* [What is needed] Although the entries contain pictures, repeat only their words, exactly as written.

* [Given records]
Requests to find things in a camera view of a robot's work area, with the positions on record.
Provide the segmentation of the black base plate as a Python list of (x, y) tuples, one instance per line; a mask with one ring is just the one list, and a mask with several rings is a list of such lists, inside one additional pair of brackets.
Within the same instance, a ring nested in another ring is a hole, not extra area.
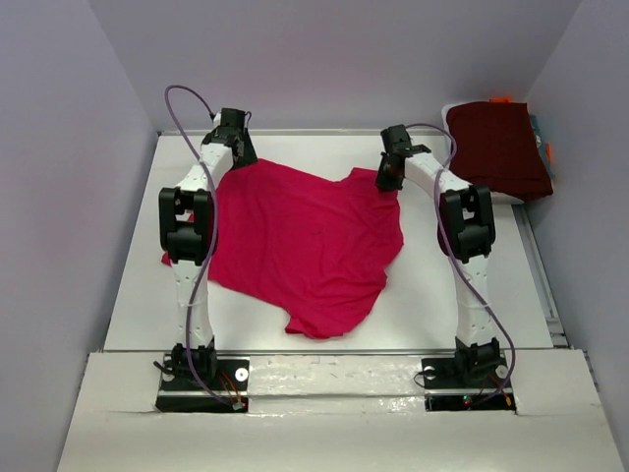
[(428, 412), (516, 411), (511, 382), (500, 391), (508, 373), (504, 359), (487, 373), (464, 379), (454, 371), (454, 359), (432, 357), (422, 360), (414, 374), (415, 384), (424, 392)]
[(211, 393), (189, 372), (172, 374), (169, 355), (162, 363), (155, 361), (154, 366), (160, 371), (155, 399), (155, 408), (159, 412), (245, 414), (249, 411), (249, 358), (219, 357), (214, 379), (206, 382)]

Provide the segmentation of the metal rail right side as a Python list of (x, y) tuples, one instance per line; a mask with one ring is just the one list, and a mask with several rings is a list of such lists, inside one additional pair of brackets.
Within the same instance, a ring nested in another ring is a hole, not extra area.
[(554, 348), (570, 349), (571, 344), (566, 336), (555, 300), (546, 276), (542, 256), (535, 238), (533, 227), (524, 206), (514, 206), (513, 213), (518, 230), (531, 268), (532, 277), (539, 295), (546, 326)]

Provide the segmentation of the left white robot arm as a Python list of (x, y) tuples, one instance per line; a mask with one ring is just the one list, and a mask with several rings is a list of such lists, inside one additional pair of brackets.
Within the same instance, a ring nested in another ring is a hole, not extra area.
[(173, 269), (178, 337), (165, 363), (168, 374), (197, 388), (212, 385), (218, 361), (207, 302), (209, 259), (217, 246), (216, 188), (226, 174), (257, 162), (249, 113), (224, 108), (194, 150), (197, 162), (158, 194), (160, 245)]

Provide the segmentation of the orange object behind stack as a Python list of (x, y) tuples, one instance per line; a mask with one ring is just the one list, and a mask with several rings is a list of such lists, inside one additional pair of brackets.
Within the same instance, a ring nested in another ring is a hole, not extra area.
[(512, 102), (512, 97), (507, 95), (507, 96), (502, 96), (502, 97), (493, 97), (489, 100), (489, 102), (491, 103), (511, 103)]

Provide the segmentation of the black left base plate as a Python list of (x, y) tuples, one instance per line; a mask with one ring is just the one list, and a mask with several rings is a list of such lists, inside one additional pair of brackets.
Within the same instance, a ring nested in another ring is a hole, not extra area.
[(245, 414), (249, 411), (249, 358), (219, 357), (214, 379), (206, 382), (211, 393), (189, 372), (172, 374), (169, 355), (162, 363), (155, 361), (154, 366), (160, 371), (155, 399), (155, 408), (159, 412)]

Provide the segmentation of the teal orange item beside stack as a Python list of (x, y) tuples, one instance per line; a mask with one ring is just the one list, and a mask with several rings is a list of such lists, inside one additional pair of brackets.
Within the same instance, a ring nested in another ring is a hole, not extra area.
[(536, 146), (538, 150), (538, 154), (540, 155), (541, 160), (543, 161), (546, 172), (551, 180), (555, 178), (554, 171), (552, 169), (552, 157), (551, 157), (551, 147), (549, 142), (544, 138), (541, 125), (539, 119), (536, 115), (529, 115), (530, 123), (535, 135)]

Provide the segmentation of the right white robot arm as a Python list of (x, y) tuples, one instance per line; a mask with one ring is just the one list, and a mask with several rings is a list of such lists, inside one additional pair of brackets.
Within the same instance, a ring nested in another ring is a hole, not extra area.
[(383, 152), (375, 184), (385, 192), (412, 182), (432, 197), (437, 242), (455, 281), (457, 328), (450, 357), (426, 358), (420, 371), (429, 389), (480, 388), (503, 364), (494, 312), (488, 303), (487, 268), (496, 239), (490, 189), (472, 184), (414, 144), (405, 125), (380, 132)]

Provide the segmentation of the pink t-shirt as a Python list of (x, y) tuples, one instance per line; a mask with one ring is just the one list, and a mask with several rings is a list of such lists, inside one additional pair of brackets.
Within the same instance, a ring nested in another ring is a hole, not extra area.
[(290, 334), (349, 333), (404, 244), (398, 196), (374, 181), (364, 168), (329, 181), (264, 159), (228, 172), (208, 279), (283, 309)]

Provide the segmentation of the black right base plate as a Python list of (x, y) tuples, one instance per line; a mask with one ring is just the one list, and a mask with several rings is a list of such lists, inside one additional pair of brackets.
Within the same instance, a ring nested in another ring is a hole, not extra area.
[(500, 391), (508, 373), (504, 359), (487, 373), (464, 379), (454, 371), (454, 359), (432, 357), (422, 360), (414, 374), (415, 384), (424, 392), (428, 412), (516, 411), (511, 382)]

* [Problem solution]
Requests to find things in a camera view of a robot's work area, with the positions on record.
Provide the segmentation of the black base plate as a Python list of (x, y) tuples, one instance per line; a mask with one ring is just the one list, and a mask with several rings is a list of such lists, inside one additional pair of brackets.
Within the same instance, a ring nested in another ring is a hole, not extra area.
[(428, 412), (516, 411), (511, 382), (500, 391), (508, 373), (504, 359), (487, 373), (464, 379), (454, 371), (454, 359), (432, 357), (422, 360), (414, 374), (415, 384), (424, 392)]
[(211, 393), (189, 372), (172, 374), (169, 355), (162, 363), (155, 361), (154, 366), (160, 371), (155, 399), (155, 408), (159, 412), (245, 414), (249, 411), (249, 358), (219, 357), (214, 379), (206, 382)]

Provide the segmentation of the metal rail right side as a Python list of (x, y) tuples, one instance per line; a mask with one ring is just the one list, and a mask with several rings is a list of such lists, inside one additional pair of brackets.
Within the same instance, a ring nested in another ring is a hole, not extra area.
[(554, 348), (570, 349), (571, 344), (566, 336), (555, 300), (546, 276), (542, 256), (535, 238), (533, 227), (524, 206), (514, 206), (513, 213), (518, 230), (531, 268), (532, 277), (539, 295), (546, 326)]

Provide the segmentation of the left white robot arm as a Python list of (x, y) tuples, one instance per line; a mask with one ring is just the one list, and a mask with several rings is a list of such lists, inside one additional pair of brackets.
Within the same instance, a ring nested in another ring is a hole, not extra area.
[(173, 269), (178, 337), (165, 363), (168, 374), (197, 388), (212, 385), (218, 361), (207, 302), (209, 259), (217, 246), (216, 188), (226, 174), (257, 162), (249, 113), (224, 108), (194, 150), (197, 162), (158, 194), (160, 245)]

Provide the segmentation of the orange object behind stack as a Python list of (x, y) tuples, one instance per line; a mask with one ring is just the one list, and a mask with several rings is a list of such lists, inside one additional pair of brackets.
Within the same instance, a ring nested in another ring is a hole, not extra area.
[(512, 102), (512, 97), (507, 95), (507, 96), (502, 96), (502, 97), (493, 97), (489, 100), (489, 102), (491, 103), (511, 103)]

Provide the segmentation of the black left base plate as a Python list of (x, y) tuples, one instance per line; a mask with one ring is just the one list, and a mask with several rings is a list of such lists, inside one additional pair of brackets.
Within the same instance, a ring nested in another ring is a hole, not extra area.
[(245, 414), (249, 411), (249, 358), (219, 357), (214, 379), (206, 382), (211, 393), (189, 372), (172, 374), (169, 355), (162, 363), (155, 361), (154, 366), (160, 371), (155, 399), (155, 408), (159, 412)]

Provide the segmentation of the teal orange item beside stack as a Python list of (x, y) tuples, one instance per line; a mask with one ring is just the one list, and a mask with several rings is a list of such lists, inside one additional pair of brackets.
Within the same instance, a ring nested in another ring is a hole, not extra area.
[(536, 146), (538, 150), (538, 154), (540, 155), (541, 160), (543, 161), (546, 172), (551, 180), (555, 178), (554, 171), (552, 169), (552, 157), (551, 157), (551, 147), (549, 142), (544, 138), (541, 125), (539, 119), (536, 115), (529, 115), (530, 123), (535, 135)]

Provide the segmentation of the right white robot arm as a Python list of (x, y) tuples, one instance per line; a mask with one ring is just the one list, and a mask with several rings is a list of such lists, inside one additional pair of brackets.
Within the same instance, a ring nested in another ring is a hole, not extra area.
[(383, 152), (375, 184), (385, 192), (412, 182), (432, 197), (437, 242), (455, 281), (457, 328), (450, 357), (426, 358), (420, 371), (429, 389), (480, 388), (503, 364), (494, 312), (488, 303), (487, 268), (496, 239), (490, 189), (472, 184), (414, 144), (405, 125), (380, 132)]

Provide the segmentation of the pink t-shirt as a Python list of (x, y) tuples, one instance per line; a mask with one ring is just the one list, and a mask with several rings is a list of such lists, inside one additional pair of brackets.
Within the same instance, a ring nested in another ring is a hole, not extra area.
[(290, 334), (349, 333), (404, 244), (398, 196), (374, 181), (364, 168), (329, 181), (264, 159), (228, 172), (208, 279), (283, 309)]

Provide the segmentation of the black right base plate as a Python list of (x, y) tuples, one instance per line; a mask with one ring is just the one list, and a mask with several rings is a list of such lists, inside one additional pair of brackets.
Within the same instance, a ring nested in another ring is a hole, not extra area.
[(500, 391), (508, 373), (504, 359), (487, 373), (464, 379), (454, 371), (454, 359), (432, 357), (422, 360), (414, 374), (415, 384), (424, 392), (428, 412), (516, 411), (511, 382)]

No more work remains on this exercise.